Sukbae Lee and Ji-Hoon Kim, both physicists from Seoul, South Korea, are yet another duo of scientists who claimed to have achieved this groundbreaking accomplishment. In late July, they published non-peer-reviewed pre-prints of their work, which is common for research scientists. At first glance, their findings were truly groundbreaking. They had discovered a material they named LK-99 that demonstrated all superconductive properties under normal conditions, ostensibly achieving the world’s first room-temperature superconductor.

Researchers worldwide jumped onto this major breakthrough and tried to replicate it. Among the physicists who were reproducing and verifying the experiment was Yuan Li, a condensed matter theorist who leads a research lab at Peking University in China. Li collaborated with two other experimental physicists, providing interpretations of the measurements and observations. “At the beginning, it looked legit. The original authors, they do believe in what they are saying, and they are willing to disclose all the information to the scientific community so that everyone can, in principle, follow their steps and try to verify the observation,” Li said. 

Yet when Li and his team began repeating the experiments detailed in the original publication, their data did not support the original claim. Because the scientists claimed that LK-99 had superconductor properties at room temperature, the properties should have been easy to replicate. Yet many physicists and material scientists, including Li, struggled during their replication processes. When testing the levitation of LK-99, Li and his team observed that LK-99 didn’t fully repel the magnet. Instead, one corner of LK-99 touched the magnet, revealing that LK-99 was not levitating, but was still experiencing ordinary attraction to the magnet. 

Furthermore, they discovered that its resistance was not actually zero—a critical property of superconductors. With the evidence piling up against LK-99 being a room temperature superconductor, Li and his group published their findings in a scientific journal. It turned out that LK-99, at least at room temperature, was simply a semiconductor with ferromagnetic properties, or high susceptibility to magnetization. Along with papers from other groups that also disproved the original claim about LK-99, Li’s paper helped relegate this highly-anticipated room temperature superconductor as one of science’s many failed attempts.

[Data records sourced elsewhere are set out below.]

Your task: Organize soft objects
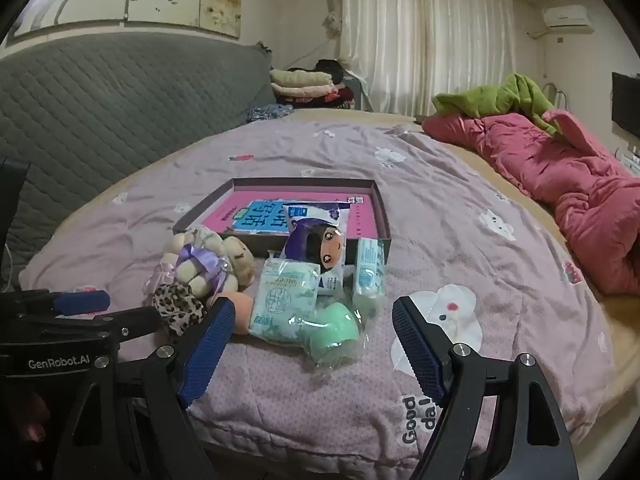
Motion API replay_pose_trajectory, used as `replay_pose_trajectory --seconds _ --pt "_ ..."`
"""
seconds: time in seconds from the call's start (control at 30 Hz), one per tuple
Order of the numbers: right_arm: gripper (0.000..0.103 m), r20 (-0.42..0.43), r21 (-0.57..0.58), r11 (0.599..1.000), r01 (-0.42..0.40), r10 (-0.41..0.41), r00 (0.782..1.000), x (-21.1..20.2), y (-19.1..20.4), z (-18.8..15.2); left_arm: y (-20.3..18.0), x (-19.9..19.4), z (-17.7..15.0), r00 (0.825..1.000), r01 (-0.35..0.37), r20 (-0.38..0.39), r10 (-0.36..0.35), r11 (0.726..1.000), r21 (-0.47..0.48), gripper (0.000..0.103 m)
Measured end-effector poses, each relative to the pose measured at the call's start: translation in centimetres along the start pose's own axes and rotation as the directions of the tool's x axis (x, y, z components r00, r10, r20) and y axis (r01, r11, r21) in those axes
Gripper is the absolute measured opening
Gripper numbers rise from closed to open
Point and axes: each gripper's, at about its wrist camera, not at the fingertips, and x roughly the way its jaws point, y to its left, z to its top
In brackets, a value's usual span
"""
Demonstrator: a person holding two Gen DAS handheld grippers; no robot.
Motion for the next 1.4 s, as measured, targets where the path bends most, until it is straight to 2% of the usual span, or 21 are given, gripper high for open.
replay_pose_trajectory --seconds 0.27,0.37,1.4 --pt "0.082 0.012 -0.008 1.0 0.01 -0.009 1.0 -0.4 -0.5 0.3 -0.3 0.0 1.0 1.0 0.003 0.024 -0.003 1.0 0.016 0.076" --pt "0.082 0.006 -0.005 1.0 0.019 -0.019 1.0 0.0 0.1 0.1 -0.2 -1.2 0.3 0.997 0.021 0.074 -0.022 1.0 0.013 0.076" --pt "0.082 -0.006 -0.001 1.0 0.013 -0.013 1.0 0.2 -0.5 0.0 -0.5 -1.3 0.2 0.996 0.051 0.072 -0.053 0.998 0.024 0.076"
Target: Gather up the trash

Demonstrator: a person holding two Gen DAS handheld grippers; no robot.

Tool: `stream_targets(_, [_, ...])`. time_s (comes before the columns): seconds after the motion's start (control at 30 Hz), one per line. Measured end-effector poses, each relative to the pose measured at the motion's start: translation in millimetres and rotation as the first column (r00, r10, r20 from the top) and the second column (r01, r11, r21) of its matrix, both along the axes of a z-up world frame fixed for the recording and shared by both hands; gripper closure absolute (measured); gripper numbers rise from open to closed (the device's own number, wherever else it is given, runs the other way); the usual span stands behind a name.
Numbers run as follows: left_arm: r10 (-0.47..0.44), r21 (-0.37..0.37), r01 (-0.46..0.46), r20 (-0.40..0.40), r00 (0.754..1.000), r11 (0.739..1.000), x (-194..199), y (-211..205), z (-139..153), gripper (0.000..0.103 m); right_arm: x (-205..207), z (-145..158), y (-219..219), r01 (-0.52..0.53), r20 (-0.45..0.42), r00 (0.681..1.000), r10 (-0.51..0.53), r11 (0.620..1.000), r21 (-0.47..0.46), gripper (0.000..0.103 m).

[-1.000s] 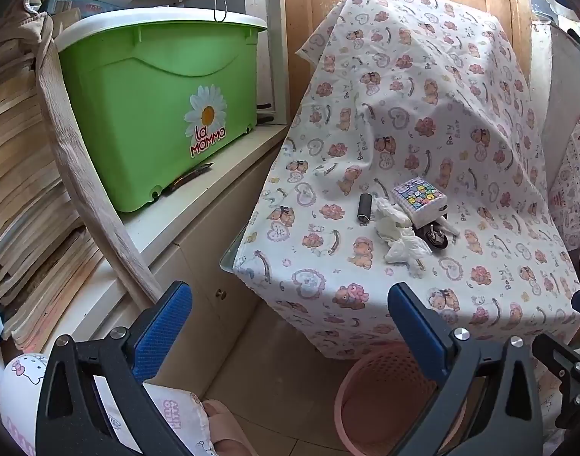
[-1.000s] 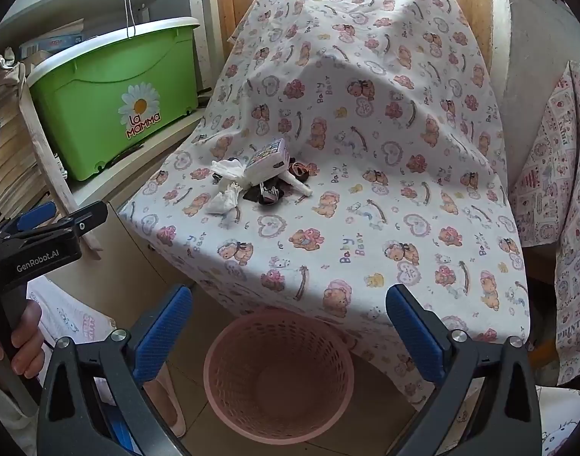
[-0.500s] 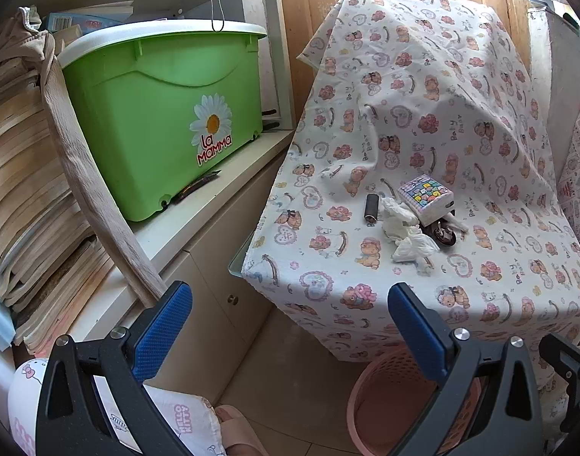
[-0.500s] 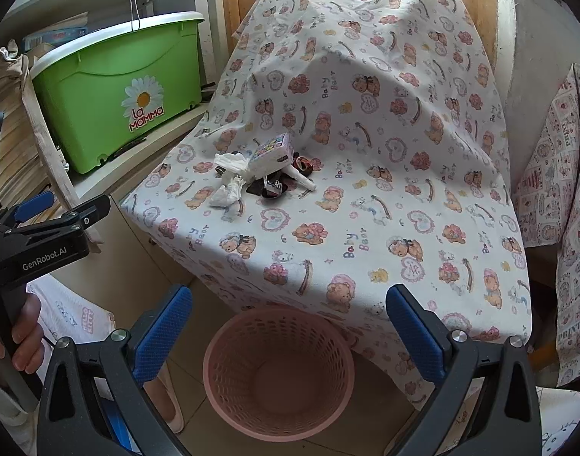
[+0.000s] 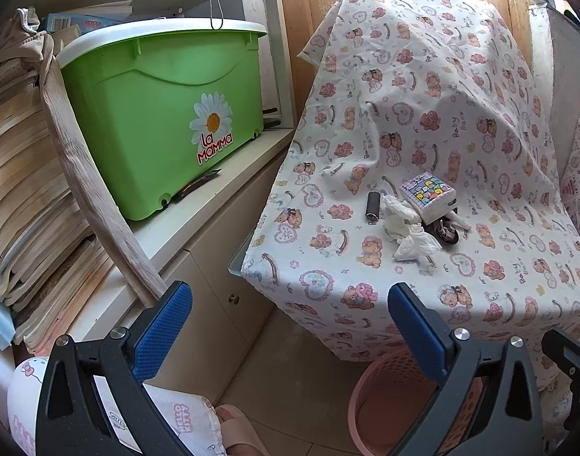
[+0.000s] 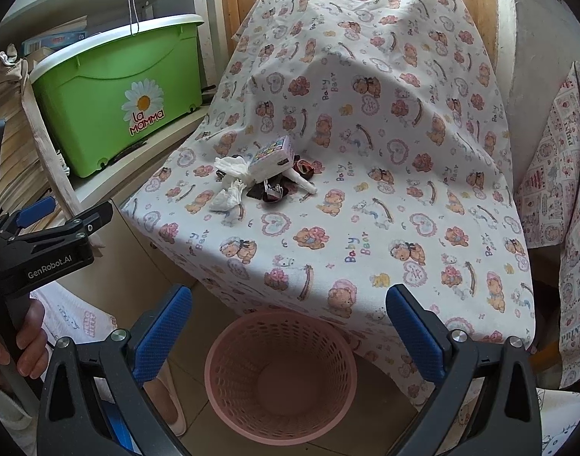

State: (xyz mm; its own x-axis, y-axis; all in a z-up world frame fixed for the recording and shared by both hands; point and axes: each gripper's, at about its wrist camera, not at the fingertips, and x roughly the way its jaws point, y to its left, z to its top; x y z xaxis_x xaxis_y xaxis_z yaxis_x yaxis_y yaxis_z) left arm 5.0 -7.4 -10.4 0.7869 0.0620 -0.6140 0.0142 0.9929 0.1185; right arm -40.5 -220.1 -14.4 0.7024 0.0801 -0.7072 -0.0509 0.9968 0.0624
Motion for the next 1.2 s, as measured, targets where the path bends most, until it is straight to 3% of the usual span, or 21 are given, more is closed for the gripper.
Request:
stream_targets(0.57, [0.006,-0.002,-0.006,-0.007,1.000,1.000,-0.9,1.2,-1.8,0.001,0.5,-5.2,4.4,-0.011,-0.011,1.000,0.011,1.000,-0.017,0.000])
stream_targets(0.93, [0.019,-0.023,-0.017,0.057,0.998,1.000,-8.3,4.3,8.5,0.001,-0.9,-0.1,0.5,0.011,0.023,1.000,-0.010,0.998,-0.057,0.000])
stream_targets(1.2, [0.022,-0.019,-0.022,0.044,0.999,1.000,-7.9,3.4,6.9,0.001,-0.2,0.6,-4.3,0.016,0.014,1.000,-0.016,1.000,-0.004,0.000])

“This brings light to the high stakes of popular science and the need for competent ‘referees’ to overlook the process,” Li said. Eye-catching research fields like superconductors could potentially revolutionize many industries, so there is naturally a lot more funding for these research projects, but also a lot more pressure to produce tangible results. More pressure for results means a greater likelihood of falsified, or in this case, prematurely published, research. Whether it comes from journal peer-reviewers or fellow scientists, regulation is needed to prevent misinformation or misconceptions from becoming mainstream science.

Despite the failures, Li emphasized the importance of this research. “Although papers were rushed, we should still thank the researchers for their effort and bravery to produce the research. Any information is useful information, thus furthering the story,” Li said.

In the quest to discover a room temperature superconductor, we are reminded to be transparent and skeptical. As Carl Sagan famously said, “Extraordinary claims require extraordinary evidence.” It is not a sign of failure to question extraordinary claims; rather, it is an essential element of the scientific process that ensures the integrity of scientific knowledge. So, while the journey to achieving room temperature superconductivity may still be ongoing, the Sagan Standard serves as a guiding light—reminding us to think boldly, but always demand extraordinary evidence in our relentless pursuit of scientific excellence.